Les autorités locales sont d’un avis opposé et s’efforcent de donner une image harmonieuse des relations sino-tibétaines.
«Il existe beaucoup de mariages mixtes, et dans les deux sens, pas seulement entre Chinois et Tibétaines, comme dans les années cinquante», affirme un fonctionnaire, lui-même de père han et de mère tibétaine.
Dans les rues de Lhassa, de Shigatse (ouest), 2e ville de la région, ou de Gyantse (sud), les couples mixtes se font en tout cas discrets.
Beaucoup de colons han ont été envoyés au Tibet après sa «libération pacifique» par l’armée communiste chinoise en 1950. Aujourd’hui, la population de souche chinoise ne compte, officiellement, que 100.000 personnes sur les 2,39 millions d’habitants de l’ancien royaume himalayen (1,2 million de km2), affirme Ma Chongying, directeur-adjoint de la Commission des minorités nationales et des affaires religieuses.
«Pour ce qui est des soldats, le chiffre est fluctuant», souligne-t-il.

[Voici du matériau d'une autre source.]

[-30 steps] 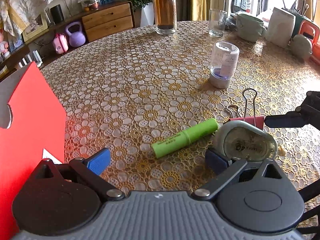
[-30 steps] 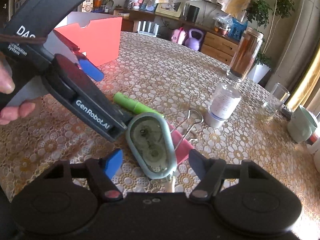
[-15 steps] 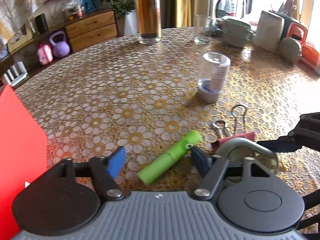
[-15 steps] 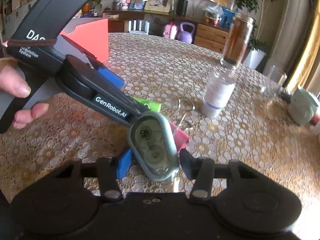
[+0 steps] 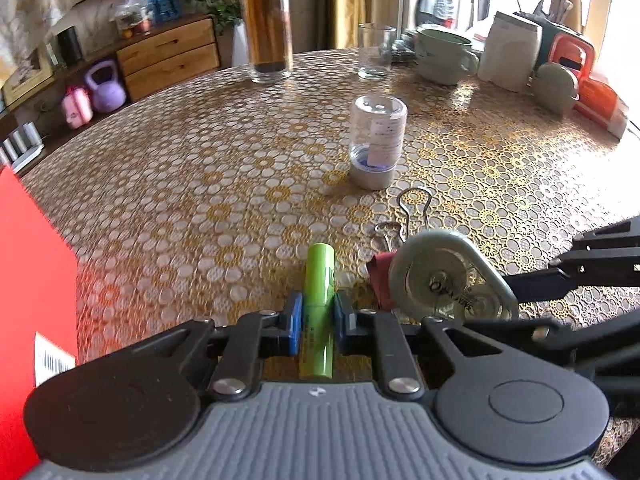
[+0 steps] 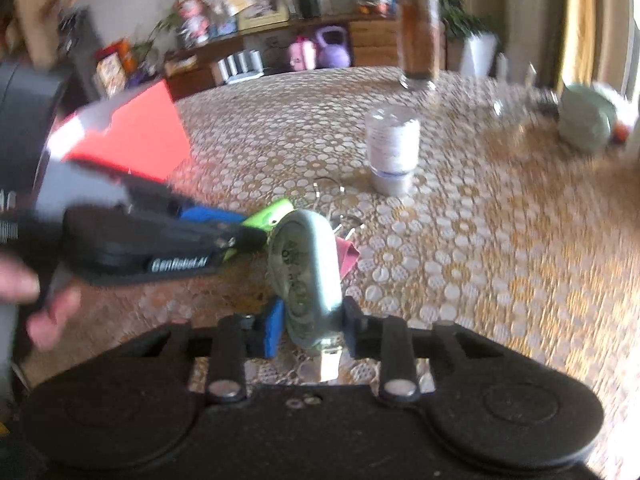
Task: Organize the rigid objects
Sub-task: 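Grasp the green tube with the left gripper while the right grasps the teal tape dispenser, then carry the green tube and teal dispenser with both grippers over the red shoebox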
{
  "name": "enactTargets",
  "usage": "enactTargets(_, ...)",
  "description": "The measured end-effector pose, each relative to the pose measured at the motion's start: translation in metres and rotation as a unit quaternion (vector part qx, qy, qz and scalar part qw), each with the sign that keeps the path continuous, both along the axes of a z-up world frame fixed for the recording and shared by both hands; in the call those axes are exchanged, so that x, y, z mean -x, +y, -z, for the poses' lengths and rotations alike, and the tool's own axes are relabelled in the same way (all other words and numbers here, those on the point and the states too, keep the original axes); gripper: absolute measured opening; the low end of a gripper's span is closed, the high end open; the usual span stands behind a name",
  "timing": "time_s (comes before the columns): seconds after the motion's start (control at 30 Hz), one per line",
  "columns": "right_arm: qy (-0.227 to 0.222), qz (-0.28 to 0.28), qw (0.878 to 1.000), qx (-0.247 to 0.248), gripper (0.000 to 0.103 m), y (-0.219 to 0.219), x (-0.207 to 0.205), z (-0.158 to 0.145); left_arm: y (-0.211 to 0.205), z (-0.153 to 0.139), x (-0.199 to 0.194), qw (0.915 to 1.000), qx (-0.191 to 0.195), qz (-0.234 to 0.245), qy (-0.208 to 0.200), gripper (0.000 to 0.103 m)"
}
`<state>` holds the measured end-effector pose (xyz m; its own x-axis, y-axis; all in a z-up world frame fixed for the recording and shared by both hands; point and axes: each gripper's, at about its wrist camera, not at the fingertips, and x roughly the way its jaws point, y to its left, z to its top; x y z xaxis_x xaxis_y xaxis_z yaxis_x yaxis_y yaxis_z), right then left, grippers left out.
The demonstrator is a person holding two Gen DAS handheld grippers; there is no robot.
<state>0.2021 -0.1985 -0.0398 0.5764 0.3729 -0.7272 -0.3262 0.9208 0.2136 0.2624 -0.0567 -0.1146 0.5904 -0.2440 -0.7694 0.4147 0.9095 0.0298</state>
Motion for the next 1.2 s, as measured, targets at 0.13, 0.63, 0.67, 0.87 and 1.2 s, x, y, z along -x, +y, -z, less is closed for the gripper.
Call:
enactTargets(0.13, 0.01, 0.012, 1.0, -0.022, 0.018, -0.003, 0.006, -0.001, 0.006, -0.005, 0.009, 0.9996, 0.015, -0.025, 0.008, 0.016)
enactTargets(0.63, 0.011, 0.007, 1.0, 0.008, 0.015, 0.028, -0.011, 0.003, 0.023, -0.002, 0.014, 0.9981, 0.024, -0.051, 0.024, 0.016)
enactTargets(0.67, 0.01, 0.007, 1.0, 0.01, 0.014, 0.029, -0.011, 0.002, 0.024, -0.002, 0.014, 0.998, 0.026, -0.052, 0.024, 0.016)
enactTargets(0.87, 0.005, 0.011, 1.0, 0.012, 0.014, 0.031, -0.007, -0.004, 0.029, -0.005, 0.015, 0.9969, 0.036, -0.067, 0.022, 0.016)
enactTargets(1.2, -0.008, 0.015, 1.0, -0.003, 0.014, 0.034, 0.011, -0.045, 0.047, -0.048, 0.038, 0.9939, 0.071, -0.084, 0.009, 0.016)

Selon des sources non chinoises, le contingent, qui contrôle les principaux axes et la frontière avec l’Inde et le Népal, totaliserait plusieurs dizaines, voire plusieurs centaines de milliers de soldats.
L’opposition tibétaine, restée fidèle au Dalai lama, chef spirituel des bouddhistes tibétains, depuis son exil en Inde en 1959, accuse les autorités chinoises de se livrer à une colonisation du Tibet et affirme que le chiffre des Han dépasse aujourd’hui celui des Tibétains.
«Ces accusations sont sans fondement», rétorque M. Ma. «C’est vrai que le Tibet attire une population flottante, en particulier du Sichuan voisin, qui vient au printemps pour travailler dans la restauration, sur les chantiers de construction ou sur les marchés», dit-il. «La majeure partie de ces travailleurs migrants repart avant l’hiver, car le climat ici est rude», ajoute-t-il.
Lhassa culmine à 3.600m et les autres villes tibétaines oscillent entre 4.000 et 5.000m.
Beaucoup de commerçants chinois décident cependant de rester.
Li Zheng, 35 ans, est arrivé en 1983 du Zhejiang (est), à 2.800km de là. Il a ouvert une boutique de prothèses dentaires dans le quartier tibétain du Barkhor, qui entoure le temple sacré du Jokhang, et vend 10 yuan (1,2 dollar) ses dents en plaqué or ou argent aux pèlerins tibétains.
«J’ai eu du mal à m’habituer au climat, mais maintenant ça va», dit-il. «Les relations avec les Tibétains ne sont pas trop mauvaises et j’ai envie de rester encore plusieurs années».